Novel biological therapies for the treatment of multiple myeloma.

The therapeutic management of multiple myeloma (MM) for the last several decades has mainly involved regimens based on use of glucocorticoids and cytotoxic chemotherapeutics. Despite progress in delineating the activity of such regimens, at either conventional or high doses, MM has remained an incurable disease, without substantial improvement in the median overall survival. This has sparked major interest in the development of novel therapies that in part capitalize on recent advances in our understanding of the biology of MM, including the molecular mechanisms by which MM cell-host bone marrow (BM) interactions regulate tumor-cell growth, survival, and drug resistance in the BM milieu.
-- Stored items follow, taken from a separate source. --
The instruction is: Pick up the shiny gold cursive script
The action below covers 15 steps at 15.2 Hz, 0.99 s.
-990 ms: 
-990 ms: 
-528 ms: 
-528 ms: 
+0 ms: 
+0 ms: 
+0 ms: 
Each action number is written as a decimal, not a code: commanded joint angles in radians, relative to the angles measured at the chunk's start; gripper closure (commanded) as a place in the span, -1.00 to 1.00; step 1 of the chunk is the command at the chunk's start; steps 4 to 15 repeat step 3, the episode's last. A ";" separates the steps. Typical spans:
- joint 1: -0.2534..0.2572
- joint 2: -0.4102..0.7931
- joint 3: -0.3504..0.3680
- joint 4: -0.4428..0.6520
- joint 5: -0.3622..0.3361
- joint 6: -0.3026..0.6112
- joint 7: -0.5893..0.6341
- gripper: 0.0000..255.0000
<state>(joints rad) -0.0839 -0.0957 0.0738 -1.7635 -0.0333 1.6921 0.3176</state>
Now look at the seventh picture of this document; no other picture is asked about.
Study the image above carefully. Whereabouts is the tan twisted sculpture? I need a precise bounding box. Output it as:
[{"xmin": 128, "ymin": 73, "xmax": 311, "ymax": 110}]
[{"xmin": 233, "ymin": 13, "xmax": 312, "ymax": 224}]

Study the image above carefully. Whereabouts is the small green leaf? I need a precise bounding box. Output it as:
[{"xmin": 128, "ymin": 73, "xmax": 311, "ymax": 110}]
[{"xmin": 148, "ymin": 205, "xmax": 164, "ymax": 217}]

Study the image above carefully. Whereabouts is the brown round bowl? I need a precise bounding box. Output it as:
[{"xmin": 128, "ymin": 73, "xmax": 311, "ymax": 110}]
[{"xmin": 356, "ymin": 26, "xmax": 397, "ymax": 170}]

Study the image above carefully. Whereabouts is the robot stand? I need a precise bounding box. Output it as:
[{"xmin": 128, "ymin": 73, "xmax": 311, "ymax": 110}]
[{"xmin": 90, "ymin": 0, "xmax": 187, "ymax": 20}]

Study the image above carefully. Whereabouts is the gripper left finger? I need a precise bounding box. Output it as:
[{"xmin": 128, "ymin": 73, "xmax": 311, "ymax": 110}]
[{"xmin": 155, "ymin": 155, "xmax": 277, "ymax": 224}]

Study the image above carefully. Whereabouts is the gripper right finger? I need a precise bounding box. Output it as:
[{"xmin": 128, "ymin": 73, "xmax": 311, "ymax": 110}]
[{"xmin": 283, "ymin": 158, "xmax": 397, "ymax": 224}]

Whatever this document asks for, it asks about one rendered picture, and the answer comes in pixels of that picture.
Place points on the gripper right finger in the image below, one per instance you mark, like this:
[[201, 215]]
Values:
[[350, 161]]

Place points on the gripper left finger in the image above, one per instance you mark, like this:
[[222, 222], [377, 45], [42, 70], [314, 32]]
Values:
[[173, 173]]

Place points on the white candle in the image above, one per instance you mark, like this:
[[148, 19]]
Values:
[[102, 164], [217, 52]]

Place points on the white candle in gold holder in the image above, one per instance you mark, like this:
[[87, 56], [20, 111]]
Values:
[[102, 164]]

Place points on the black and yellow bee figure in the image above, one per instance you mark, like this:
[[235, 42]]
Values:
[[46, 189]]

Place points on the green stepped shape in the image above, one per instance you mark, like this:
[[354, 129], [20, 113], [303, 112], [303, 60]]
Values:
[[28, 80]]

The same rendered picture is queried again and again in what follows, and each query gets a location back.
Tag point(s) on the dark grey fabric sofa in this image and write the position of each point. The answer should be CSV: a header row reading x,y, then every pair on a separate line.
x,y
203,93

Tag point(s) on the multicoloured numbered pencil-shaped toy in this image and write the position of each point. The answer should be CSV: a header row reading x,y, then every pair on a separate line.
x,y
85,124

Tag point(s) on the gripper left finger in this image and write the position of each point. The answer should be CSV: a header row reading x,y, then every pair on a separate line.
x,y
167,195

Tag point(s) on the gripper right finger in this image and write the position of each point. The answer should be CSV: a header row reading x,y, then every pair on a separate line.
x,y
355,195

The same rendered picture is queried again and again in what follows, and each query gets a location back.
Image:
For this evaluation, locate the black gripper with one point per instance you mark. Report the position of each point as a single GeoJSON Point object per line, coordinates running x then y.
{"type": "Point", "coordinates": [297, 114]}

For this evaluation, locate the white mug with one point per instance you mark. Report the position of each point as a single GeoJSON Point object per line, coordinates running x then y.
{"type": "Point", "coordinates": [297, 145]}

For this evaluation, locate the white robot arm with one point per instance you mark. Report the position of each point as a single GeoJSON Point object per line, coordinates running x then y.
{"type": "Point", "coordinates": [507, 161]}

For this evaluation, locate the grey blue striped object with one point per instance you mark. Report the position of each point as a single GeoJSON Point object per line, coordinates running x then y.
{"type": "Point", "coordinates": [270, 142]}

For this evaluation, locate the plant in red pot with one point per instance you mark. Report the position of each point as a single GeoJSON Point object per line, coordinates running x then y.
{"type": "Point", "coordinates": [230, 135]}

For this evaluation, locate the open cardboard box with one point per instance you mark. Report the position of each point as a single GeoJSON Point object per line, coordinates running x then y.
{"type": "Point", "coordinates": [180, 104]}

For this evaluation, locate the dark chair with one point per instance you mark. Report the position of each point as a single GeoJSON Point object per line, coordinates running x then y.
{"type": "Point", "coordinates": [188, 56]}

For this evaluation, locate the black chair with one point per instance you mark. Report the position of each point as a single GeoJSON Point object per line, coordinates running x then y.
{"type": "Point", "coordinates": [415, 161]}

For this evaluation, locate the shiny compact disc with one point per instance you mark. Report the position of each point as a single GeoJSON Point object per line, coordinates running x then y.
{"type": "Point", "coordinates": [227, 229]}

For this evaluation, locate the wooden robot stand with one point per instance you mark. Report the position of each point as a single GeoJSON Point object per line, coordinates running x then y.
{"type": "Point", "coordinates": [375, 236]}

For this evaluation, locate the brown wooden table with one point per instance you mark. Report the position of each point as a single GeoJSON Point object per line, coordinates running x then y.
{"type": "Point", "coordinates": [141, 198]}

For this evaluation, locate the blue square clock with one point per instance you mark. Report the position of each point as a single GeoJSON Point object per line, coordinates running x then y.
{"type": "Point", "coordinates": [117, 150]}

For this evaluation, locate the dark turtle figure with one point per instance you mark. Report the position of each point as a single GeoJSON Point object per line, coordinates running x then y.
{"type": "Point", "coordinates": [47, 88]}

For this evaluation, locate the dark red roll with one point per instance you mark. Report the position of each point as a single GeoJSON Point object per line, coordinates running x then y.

The development of in vitro and in vivo models of MM-stromal interactions has allowed not only for better characterization of these molecular phenomena but also for identification of specific therapeutic strategies to overcome these interactions and achieve an enhanced anti-MM effect, even against MM resistant to conventional therapies. Herein, we review the latest progress in the development of these novel anti-MM therapies, with major focus on therapies which have translated from preclinical evaluation to clinical application, including thalidomide and its more potent immunomodulatory (IMiD) derivatives, the first-in-class proteasome inhibitor bortezomib (formerly known as PS-341), and arsenic trioxide (As2O3).